-------- Excerpted data --------
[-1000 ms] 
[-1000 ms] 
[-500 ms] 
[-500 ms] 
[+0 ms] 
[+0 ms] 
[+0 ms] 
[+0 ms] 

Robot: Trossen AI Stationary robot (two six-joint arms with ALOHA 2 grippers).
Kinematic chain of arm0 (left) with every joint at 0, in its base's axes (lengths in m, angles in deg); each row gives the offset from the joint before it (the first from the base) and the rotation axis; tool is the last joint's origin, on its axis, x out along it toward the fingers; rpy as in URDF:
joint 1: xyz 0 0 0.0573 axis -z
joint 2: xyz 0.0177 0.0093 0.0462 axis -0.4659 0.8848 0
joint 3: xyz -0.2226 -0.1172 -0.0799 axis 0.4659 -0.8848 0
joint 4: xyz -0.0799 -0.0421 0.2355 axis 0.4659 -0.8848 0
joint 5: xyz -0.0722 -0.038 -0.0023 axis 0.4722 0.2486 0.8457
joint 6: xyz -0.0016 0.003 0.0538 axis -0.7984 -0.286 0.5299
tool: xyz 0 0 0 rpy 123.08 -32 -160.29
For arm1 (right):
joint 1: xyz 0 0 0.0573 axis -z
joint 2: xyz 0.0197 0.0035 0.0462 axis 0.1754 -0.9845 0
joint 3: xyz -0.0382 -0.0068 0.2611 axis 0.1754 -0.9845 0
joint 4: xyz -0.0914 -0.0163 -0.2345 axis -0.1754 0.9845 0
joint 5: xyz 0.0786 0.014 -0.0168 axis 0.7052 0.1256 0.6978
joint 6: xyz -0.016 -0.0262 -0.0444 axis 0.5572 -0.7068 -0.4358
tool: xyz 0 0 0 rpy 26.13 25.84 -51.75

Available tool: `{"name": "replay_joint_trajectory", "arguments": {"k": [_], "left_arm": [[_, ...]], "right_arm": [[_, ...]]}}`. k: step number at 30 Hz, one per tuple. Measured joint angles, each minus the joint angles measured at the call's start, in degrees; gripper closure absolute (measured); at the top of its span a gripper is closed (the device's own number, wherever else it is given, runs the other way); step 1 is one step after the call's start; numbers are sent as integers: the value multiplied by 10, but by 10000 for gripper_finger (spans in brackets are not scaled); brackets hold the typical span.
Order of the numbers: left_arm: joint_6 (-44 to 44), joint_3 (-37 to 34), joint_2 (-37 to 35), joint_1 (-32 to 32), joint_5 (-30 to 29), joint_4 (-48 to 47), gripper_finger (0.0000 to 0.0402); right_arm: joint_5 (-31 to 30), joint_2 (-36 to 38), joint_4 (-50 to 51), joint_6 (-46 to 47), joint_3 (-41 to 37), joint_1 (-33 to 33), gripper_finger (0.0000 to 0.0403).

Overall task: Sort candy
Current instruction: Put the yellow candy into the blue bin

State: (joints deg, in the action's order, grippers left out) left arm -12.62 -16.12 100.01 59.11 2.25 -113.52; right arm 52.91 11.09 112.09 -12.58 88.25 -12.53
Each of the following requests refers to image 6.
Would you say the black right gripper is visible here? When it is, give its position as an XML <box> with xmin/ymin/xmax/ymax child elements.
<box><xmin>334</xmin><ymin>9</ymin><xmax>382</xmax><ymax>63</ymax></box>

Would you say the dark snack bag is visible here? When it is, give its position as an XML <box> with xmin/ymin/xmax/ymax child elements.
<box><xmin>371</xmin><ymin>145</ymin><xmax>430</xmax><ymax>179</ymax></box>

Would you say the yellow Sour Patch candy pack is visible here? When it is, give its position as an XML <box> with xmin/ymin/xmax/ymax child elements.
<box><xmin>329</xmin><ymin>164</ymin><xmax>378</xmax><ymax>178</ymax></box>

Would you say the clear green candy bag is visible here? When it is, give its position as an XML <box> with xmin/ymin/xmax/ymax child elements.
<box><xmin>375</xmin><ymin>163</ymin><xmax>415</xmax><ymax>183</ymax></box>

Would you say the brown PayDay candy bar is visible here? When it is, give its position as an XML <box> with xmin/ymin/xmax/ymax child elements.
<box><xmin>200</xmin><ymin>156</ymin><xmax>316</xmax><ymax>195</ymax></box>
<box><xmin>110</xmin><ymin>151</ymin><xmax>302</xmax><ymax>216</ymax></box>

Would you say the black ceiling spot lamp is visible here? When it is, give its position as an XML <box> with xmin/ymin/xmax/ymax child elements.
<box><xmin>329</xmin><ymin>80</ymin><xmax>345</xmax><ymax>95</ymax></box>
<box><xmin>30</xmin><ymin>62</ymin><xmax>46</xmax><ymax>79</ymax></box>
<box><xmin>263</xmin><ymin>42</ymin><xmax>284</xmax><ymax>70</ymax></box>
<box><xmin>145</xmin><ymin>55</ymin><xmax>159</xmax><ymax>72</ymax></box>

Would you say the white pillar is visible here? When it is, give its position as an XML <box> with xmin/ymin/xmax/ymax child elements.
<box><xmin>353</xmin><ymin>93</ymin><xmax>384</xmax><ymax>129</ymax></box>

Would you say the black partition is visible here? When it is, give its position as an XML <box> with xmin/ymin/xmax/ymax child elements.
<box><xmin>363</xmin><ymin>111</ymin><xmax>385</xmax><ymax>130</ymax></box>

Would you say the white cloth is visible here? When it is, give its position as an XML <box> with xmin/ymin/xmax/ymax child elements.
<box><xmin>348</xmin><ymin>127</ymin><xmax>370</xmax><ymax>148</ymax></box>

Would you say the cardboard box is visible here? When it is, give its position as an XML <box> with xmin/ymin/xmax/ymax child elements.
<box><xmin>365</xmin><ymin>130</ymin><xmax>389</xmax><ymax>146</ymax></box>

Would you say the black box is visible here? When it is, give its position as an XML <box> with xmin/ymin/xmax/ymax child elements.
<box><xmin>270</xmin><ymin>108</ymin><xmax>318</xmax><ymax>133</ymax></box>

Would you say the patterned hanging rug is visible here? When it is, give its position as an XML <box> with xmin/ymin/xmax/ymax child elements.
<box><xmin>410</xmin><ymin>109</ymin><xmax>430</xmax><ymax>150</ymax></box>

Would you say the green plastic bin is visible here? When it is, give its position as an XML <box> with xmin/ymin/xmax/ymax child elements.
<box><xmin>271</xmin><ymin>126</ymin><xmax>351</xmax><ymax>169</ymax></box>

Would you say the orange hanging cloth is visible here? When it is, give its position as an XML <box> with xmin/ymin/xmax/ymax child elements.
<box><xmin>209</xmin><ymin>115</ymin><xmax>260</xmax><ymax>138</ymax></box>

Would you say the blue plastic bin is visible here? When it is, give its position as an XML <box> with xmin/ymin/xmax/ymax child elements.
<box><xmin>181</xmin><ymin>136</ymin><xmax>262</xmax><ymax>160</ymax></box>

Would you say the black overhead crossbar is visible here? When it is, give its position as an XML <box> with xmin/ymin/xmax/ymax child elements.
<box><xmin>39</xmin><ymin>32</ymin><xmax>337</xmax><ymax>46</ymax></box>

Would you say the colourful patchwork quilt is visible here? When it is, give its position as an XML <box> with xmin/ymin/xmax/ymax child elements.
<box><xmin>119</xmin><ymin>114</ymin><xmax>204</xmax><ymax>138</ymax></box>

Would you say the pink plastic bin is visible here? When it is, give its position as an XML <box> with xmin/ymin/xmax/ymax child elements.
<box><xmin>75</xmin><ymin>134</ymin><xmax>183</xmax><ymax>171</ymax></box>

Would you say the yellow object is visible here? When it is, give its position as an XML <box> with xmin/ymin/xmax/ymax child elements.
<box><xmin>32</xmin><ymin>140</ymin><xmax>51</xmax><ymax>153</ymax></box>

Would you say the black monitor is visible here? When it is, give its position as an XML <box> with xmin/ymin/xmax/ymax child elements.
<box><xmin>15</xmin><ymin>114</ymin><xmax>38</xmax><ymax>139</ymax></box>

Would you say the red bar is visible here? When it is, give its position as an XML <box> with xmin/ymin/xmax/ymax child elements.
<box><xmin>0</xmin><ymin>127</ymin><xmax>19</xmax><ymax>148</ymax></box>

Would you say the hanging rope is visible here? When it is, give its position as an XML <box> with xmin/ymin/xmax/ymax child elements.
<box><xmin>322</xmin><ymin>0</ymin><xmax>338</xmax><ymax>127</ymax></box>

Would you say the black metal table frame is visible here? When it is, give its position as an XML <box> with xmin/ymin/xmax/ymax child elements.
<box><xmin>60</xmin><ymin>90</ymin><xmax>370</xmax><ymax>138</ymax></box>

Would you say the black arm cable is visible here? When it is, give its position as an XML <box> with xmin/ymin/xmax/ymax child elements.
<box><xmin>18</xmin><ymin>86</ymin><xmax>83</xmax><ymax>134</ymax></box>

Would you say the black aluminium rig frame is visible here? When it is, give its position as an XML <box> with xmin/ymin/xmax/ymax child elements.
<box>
--------
- [What is required]:
Repeat exactly, and only, the lines from the line containing "Would you say the hanging" through the last line of the records above, both included.

- [Your solution]:
Would you say the hanging rope is visible here? When it is, give its position as an XML <box> with xmin/ymin/xmax/ymax child elements.
<box><xmin>322</xmin><ymin>0</ymin><xmax>338</xmax><ymax>127</ymax></box>

Would you say the black metal table frame is visible here? When it is, give its position as an XML <box> with xmin/ymin/xmax/ymax child elements.
<box><xmin>60</xmin><ymin>90</ymin><xmax>370</xmax><ymax>138</ymax></box>

Would you say the black arm cable is visible here? When it is, give its position as an XML <box> with xmin/ymin/xmax/ymax child elements.
<box><xmin>18</xmin><ymin>86</ymin><xmax>83</xmax><ymax>134</ymax></box>

Would you say the black aluminium rig frame is visible here? When it is, give its position as an XML <box> with xmin/ymin/xmax/ymax child elements.
<box>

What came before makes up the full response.